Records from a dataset
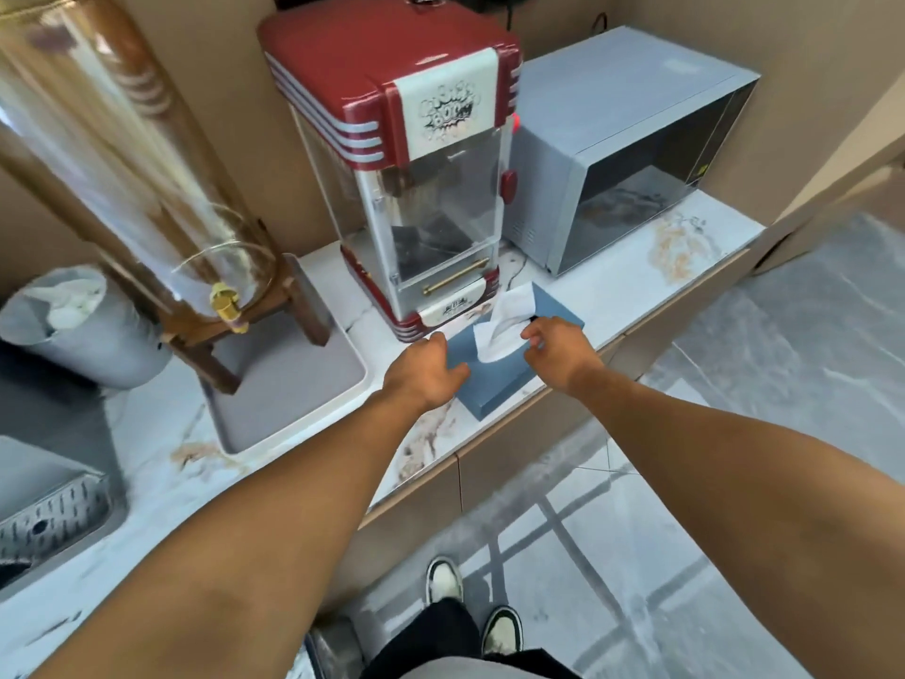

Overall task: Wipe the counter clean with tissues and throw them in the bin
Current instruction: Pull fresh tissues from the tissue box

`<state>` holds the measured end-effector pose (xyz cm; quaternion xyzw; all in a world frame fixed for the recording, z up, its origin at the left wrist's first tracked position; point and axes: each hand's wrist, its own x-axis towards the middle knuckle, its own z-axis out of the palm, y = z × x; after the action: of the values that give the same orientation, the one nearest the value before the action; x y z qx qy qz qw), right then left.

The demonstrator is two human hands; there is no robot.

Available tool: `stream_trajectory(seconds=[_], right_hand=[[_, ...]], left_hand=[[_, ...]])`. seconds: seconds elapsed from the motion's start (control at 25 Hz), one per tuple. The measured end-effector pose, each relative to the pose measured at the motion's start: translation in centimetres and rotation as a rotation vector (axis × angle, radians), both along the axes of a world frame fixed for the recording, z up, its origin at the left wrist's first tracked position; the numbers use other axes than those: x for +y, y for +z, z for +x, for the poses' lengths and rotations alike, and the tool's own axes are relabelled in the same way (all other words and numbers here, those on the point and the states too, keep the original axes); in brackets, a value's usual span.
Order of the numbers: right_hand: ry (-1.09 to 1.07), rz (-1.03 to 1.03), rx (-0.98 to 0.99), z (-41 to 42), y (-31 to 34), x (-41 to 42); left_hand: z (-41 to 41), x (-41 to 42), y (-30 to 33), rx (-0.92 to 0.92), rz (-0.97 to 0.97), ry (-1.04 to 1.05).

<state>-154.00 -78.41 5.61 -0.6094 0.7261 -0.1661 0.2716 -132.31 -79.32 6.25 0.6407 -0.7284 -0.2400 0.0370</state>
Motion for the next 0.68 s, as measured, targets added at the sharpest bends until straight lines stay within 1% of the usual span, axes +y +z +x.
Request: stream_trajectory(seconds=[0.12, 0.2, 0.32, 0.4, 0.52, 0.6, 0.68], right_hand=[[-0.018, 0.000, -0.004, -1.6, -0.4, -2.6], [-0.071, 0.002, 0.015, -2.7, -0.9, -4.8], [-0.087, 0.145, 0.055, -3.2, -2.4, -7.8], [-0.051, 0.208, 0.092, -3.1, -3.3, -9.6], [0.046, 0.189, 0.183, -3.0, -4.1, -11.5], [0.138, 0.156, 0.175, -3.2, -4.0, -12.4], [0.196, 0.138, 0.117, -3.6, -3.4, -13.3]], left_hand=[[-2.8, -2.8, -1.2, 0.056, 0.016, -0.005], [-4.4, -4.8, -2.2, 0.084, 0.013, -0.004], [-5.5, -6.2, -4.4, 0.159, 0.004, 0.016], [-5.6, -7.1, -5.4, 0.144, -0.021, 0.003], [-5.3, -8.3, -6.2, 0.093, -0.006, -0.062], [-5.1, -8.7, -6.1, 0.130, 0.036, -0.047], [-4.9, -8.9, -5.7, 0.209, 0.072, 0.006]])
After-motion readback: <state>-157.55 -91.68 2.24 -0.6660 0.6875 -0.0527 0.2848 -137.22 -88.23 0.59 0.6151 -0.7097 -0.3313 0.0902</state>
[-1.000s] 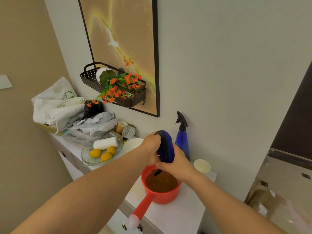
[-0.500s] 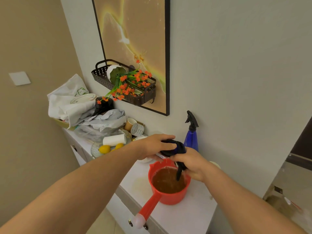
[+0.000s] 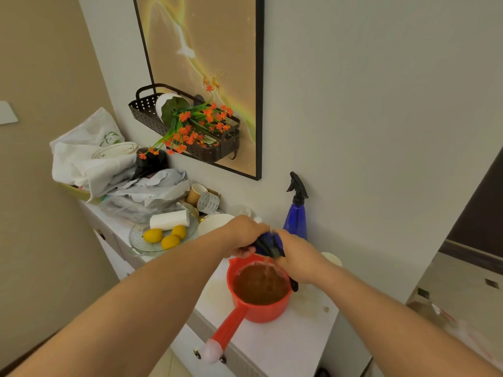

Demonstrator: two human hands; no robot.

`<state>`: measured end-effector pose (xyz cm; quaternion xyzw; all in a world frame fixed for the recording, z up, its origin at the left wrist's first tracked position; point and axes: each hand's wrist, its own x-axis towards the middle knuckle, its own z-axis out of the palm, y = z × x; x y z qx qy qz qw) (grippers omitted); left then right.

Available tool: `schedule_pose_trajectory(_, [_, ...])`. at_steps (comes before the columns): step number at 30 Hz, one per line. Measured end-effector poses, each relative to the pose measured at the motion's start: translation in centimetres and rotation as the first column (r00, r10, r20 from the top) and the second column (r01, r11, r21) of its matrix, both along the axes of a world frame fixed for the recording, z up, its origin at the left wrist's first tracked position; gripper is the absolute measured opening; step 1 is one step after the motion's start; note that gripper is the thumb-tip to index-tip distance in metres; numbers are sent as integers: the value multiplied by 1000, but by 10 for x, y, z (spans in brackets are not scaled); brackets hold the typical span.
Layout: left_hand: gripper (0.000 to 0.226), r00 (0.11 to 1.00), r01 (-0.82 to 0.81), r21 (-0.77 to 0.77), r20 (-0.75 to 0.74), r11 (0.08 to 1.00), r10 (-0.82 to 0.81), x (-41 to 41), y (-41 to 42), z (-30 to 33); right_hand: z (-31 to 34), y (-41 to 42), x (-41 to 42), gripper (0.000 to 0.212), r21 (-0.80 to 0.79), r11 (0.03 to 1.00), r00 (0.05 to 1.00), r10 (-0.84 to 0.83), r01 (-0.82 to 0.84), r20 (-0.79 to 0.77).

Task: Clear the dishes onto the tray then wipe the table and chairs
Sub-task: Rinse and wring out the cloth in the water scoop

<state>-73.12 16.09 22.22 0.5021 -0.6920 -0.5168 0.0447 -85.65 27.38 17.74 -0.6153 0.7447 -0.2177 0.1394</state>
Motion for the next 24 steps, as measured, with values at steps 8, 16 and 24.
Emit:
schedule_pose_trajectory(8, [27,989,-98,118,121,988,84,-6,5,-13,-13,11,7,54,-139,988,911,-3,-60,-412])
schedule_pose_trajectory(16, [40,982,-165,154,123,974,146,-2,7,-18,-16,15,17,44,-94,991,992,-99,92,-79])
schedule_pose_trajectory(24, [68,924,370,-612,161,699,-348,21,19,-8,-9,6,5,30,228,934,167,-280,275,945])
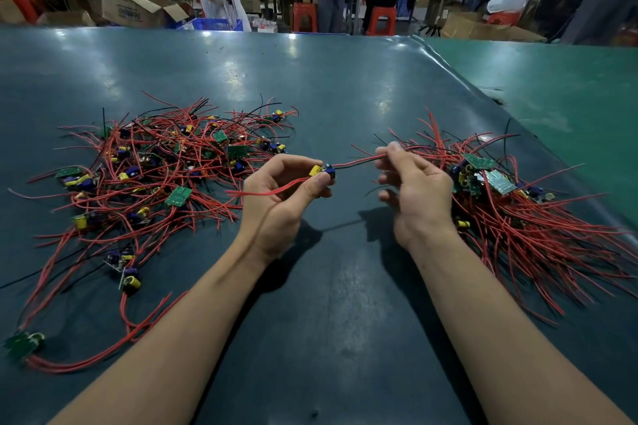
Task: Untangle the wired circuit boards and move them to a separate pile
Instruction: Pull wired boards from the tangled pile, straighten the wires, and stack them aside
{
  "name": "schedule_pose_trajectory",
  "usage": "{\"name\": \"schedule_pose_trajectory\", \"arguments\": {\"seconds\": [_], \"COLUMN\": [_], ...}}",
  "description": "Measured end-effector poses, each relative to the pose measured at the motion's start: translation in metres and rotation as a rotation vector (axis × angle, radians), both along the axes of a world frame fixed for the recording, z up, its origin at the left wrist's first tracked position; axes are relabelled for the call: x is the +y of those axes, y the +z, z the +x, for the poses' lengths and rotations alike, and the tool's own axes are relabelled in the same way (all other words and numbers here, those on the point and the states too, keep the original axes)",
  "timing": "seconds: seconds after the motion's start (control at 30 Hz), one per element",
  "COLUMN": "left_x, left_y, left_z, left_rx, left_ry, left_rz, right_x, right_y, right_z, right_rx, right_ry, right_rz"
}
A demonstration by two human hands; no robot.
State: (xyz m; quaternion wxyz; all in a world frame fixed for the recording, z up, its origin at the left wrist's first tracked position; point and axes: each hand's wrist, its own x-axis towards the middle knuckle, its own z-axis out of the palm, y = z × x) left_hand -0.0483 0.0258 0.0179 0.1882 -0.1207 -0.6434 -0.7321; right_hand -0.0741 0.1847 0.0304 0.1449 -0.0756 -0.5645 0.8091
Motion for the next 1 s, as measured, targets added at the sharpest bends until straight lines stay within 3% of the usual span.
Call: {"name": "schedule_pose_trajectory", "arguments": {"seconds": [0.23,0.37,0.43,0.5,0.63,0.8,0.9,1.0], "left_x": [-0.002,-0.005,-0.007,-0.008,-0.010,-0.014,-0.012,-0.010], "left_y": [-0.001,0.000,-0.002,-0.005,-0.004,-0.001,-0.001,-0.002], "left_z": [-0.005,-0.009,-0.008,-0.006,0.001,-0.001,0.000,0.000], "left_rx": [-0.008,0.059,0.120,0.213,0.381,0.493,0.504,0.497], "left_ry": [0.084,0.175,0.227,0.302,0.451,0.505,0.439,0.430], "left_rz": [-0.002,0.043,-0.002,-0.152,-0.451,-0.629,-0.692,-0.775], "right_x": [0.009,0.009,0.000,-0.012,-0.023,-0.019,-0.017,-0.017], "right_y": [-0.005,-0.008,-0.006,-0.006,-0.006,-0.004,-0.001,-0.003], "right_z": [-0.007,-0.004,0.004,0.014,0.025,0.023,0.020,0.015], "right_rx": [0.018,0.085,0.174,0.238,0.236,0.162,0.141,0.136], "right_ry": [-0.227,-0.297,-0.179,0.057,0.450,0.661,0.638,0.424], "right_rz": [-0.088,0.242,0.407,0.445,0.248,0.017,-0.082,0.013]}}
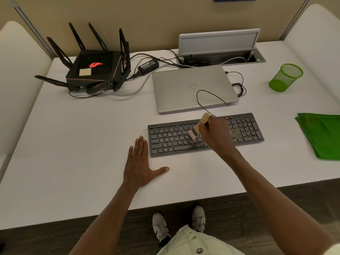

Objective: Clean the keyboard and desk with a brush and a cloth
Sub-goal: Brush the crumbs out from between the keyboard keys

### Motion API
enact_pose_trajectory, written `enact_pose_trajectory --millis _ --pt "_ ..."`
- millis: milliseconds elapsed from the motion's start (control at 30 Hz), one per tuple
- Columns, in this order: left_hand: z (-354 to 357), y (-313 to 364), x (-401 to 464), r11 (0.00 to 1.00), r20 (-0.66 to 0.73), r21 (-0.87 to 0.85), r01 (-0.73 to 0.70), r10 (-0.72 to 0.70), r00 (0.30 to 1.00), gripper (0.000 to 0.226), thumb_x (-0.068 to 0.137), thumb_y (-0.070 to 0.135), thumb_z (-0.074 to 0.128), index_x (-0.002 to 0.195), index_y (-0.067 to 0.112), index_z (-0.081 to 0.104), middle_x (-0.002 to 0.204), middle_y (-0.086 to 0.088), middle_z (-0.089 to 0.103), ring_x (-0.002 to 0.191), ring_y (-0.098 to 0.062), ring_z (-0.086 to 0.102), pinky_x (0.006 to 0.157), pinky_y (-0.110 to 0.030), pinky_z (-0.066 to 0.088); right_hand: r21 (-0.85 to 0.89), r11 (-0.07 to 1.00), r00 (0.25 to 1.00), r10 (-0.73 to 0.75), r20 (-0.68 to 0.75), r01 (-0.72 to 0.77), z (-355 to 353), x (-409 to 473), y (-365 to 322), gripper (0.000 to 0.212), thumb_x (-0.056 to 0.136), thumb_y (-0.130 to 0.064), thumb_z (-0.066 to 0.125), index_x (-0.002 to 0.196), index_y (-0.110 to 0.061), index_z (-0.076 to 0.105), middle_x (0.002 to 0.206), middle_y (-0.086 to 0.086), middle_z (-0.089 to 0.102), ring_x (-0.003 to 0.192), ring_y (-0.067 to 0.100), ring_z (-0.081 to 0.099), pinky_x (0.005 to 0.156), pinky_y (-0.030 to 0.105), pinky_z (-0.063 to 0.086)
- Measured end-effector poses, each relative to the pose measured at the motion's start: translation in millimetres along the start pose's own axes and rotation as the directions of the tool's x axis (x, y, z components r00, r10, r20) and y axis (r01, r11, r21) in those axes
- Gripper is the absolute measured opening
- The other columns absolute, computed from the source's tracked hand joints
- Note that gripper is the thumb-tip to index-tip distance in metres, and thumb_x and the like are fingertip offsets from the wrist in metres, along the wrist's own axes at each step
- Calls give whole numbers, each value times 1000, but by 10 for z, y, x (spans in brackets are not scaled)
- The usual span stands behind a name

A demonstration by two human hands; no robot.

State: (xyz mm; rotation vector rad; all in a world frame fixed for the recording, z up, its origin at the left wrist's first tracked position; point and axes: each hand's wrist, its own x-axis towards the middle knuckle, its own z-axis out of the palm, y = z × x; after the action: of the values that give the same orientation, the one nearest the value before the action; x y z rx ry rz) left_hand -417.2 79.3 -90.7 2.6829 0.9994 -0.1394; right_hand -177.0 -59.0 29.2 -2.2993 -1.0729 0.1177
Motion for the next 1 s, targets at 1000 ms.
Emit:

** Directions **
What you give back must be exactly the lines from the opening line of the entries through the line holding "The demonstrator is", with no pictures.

** Solution to this problem **
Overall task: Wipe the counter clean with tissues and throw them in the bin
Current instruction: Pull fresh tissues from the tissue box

`<state>` holds the measured end-effector pose (xyz cm; quaternion xyzw; all in a world frame fixed for the recording, z up, its origin at the left wrist's first tracked position; point and axes: each hand's wrist, its own x-axis towards the middle knuckle, its own z-axis out of the palm, y = z × x; after the action: of the values that give the same orientation, the one nearest the value before the action; x y z qx qy qz qw), right then left.

The demonstrator is two human hands; there is no robot.

No further work remains in this exercise.